Una ópera prima en la dirección que, sin embargo, en lo que más destaca es en su profunda y delicada escritura por parte de su guionista y protagonista

Charin Álvarez y Kelly O’Sullivan, en 'Saint Frances'.
Charin Álvarez y Kelly O’Sullivan, en 'Saint Frances'.

En una de las más complejas secuencias de Saint Frances, una mujer en la sesentena de edad cuenta una historia novedosa a su hija, de 34 años, durante una conversación sobre el hecho de ser madre: “Cuando eras pequeña y te ponías a llorar sin parar y no te callabas ni debajo del agua, me imaginaba que te cogía por los tobillos y te estampaba la cabecita contra la pared una y otra vez hasta ponerlo todo perdido de sangre”.

Esos segundos de texto terrible son, sin embargo, un prodigio de espontaneidad, simpatía y sinceridad por parte de todos los que han compuesto este momento concreto y la excelente película en su totalidad: el director primerizo Alex Thompson, la guionista (e intérprete) Kelly O’Sullivan, y la actriz Mary Beth Fisher. Abordar un pensamiento tal, exponerlo como diálogo y filmarlo e interpretarlo, manteniendo la dulzura, aportando sentido del humor (negro) en la actuación y llevando el relato hasta su esencia es algo verdaderamente difícil. Y todos ellos lo clavan. Con una última réplica que, aunque parezca sencilla, lo engloba todo: “Pero al final me sentía culpable y no lo hacía”.

Saint Frances es una dichosa sorpresa. Una ópera prima en la dirección que, sin embargo, en lo que más destaca es en su profunda y delicada escritura por parte de O’Sullivan, también estupenda protagonista. Muy ambiciosa sin parecerlo ni subrayarlo, la película cubre, a través de diversos personajes, variadas edades y posibilidades sobre la inabarcable complejidad de ser madre, y también de ser hija: el embarazo, el aborto, la niñez, la lactancia. Y huye en todo momento de los estereotipos: una pareja de lesbianas conservadora y católica; hombres sensibles y razonables (también algún cretino, como siempre en esta vida). En forma de comedia dramática, con sus risas y sus llantos por separado, y con algún apunte de comedia negra, como cuando una doctora, en plena ecografía, pregunta a la mujer que pretende abortar si desea saber si son gemelos. Tras la razonable cara de pasmo y el tímido “vale…”, llega la brillante, cruel y negra contrarréplica: “Pues no lo son”.

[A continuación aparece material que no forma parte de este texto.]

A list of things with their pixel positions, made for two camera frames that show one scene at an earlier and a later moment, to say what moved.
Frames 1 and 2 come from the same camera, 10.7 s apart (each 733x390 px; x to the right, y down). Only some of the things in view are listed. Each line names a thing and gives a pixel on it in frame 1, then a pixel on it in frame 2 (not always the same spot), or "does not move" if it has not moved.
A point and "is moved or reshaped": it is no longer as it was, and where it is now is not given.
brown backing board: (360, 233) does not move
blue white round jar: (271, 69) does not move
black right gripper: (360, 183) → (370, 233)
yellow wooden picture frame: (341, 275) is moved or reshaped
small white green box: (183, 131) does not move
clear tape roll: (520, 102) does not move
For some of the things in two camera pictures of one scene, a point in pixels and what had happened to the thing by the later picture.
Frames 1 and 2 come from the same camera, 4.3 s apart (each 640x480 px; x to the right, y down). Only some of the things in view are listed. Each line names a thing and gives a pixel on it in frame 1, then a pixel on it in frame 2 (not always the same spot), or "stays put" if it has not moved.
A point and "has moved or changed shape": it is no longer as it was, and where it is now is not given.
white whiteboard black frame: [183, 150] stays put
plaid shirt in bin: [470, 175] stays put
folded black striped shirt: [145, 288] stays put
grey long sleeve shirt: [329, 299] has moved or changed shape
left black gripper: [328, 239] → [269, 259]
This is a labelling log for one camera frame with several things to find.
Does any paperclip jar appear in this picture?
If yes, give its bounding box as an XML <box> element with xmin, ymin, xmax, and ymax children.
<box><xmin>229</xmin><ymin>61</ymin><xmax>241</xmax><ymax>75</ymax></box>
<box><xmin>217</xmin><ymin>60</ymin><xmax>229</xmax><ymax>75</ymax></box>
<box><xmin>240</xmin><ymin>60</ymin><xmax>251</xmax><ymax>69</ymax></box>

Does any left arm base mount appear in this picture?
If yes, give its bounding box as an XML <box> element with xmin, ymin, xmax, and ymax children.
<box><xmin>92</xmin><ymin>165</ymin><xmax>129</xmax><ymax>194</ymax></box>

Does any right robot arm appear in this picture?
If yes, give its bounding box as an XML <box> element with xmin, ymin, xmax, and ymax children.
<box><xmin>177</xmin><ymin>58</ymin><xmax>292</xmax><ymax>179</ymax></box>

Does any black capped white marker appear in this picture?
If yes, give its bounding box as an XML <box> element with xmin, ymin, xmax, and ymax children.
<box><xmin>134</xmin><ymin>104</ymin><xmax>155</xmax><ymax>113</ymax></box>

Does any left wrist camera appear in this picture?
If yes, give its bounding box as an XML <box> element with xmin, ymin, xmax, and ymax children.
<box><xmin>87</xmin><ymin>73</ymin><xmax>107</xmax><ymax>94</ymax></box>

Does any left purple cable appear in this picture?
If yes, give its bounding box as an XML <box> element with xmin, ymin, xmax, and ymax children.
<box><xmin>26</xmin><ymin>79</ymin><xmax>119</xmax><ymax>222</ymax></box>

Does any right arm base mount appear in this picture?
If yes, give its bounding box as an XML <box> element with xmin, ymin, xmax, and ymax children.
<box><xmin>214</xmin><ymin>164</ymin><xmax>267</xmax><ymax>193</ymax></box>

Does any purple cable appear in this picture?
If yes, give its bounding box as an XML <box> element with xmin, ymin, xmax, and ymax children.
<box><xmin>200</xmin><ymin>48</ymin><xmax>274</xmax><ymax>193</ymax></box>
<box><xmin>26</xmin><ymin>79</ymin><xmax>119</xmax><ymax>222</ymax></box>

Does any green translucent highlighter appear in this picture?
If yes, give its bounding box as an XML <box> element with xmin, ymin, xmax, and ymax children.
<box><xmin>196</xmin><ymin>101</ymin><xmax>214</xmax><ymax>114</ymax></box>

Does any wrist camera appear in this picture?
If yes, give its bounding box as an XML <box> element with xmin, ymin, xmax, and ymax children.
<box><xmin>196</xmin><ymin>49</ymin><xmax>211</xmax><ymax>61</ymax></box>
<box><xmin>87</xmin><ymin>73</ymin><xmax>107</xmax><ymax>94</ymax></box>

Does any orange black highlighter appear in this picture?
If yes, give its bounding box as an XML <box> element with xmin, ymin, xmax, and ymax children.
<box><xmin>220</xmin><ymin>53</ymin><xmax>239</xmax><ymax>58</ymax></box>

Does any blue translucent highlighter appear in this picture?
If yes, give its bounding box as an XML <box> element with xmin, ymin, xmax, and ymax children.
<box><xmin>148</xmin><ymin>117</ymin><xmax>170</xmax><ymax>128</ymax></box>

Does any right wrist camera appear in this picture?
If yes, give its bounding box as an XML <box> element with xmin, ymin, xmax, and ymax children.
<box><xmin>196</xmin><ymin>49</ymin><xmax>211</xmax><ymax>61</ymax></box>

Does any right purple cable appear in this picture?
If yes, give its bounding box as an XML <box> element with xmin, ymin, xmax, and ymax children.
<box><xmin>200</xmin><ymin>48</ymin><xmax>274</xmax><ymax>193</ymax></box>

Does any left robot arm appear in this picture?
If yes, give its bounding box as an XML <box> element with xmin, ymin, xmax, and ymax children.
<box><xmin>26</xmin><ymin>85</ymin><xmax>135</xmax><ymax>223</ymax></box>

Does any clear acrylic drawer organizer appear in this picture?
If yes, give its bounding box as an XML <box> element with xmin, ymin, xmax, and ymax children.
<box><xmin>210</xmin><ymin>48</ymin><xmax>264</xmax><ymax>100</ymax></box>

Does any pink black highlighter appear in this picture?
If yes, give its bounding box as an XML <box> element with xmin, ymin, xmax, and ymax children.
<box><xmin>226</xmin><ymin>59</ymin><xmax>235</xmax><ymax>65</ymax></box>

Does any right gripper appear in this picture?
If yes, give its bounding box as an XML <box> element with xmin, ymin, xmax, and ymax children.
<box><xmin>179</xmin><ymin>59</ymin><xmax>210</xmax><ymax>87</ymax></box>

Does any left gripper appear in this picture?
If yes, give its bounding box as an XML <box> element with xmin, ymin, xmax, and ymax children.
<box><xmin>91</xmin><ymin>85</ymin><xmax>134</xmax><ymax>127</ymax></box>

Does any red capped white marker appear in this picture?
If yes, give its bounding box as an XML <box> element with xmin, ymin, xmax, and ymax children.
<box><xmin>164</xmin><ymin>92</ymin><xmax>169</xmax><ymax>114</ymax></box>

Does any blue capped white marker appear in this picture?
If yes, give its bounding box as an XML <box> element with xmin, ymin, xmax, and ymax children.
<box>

O’Sullivan se acerca con un precioso espíritu de corte humanista a la crisis de identidad y sentimental, a la perturbadora sensación de estar siendo “una mala madre”, a la depresión posparto, a la (in)tolerancia sexual, al caparazón de autodefensa personal y a la fe en la buena gente. Con atrevida explicitud en el lenguaje y los hechos alrededor del aborto, y sin perder la altura dramática sobre ninguno de sus temas y subtextos. Y logrando algo casi utópico: que la mujer protagonista resulte siempre encantadora; cuando es justa y cuando es injusta. Porque sus errores son los de todos nosotros.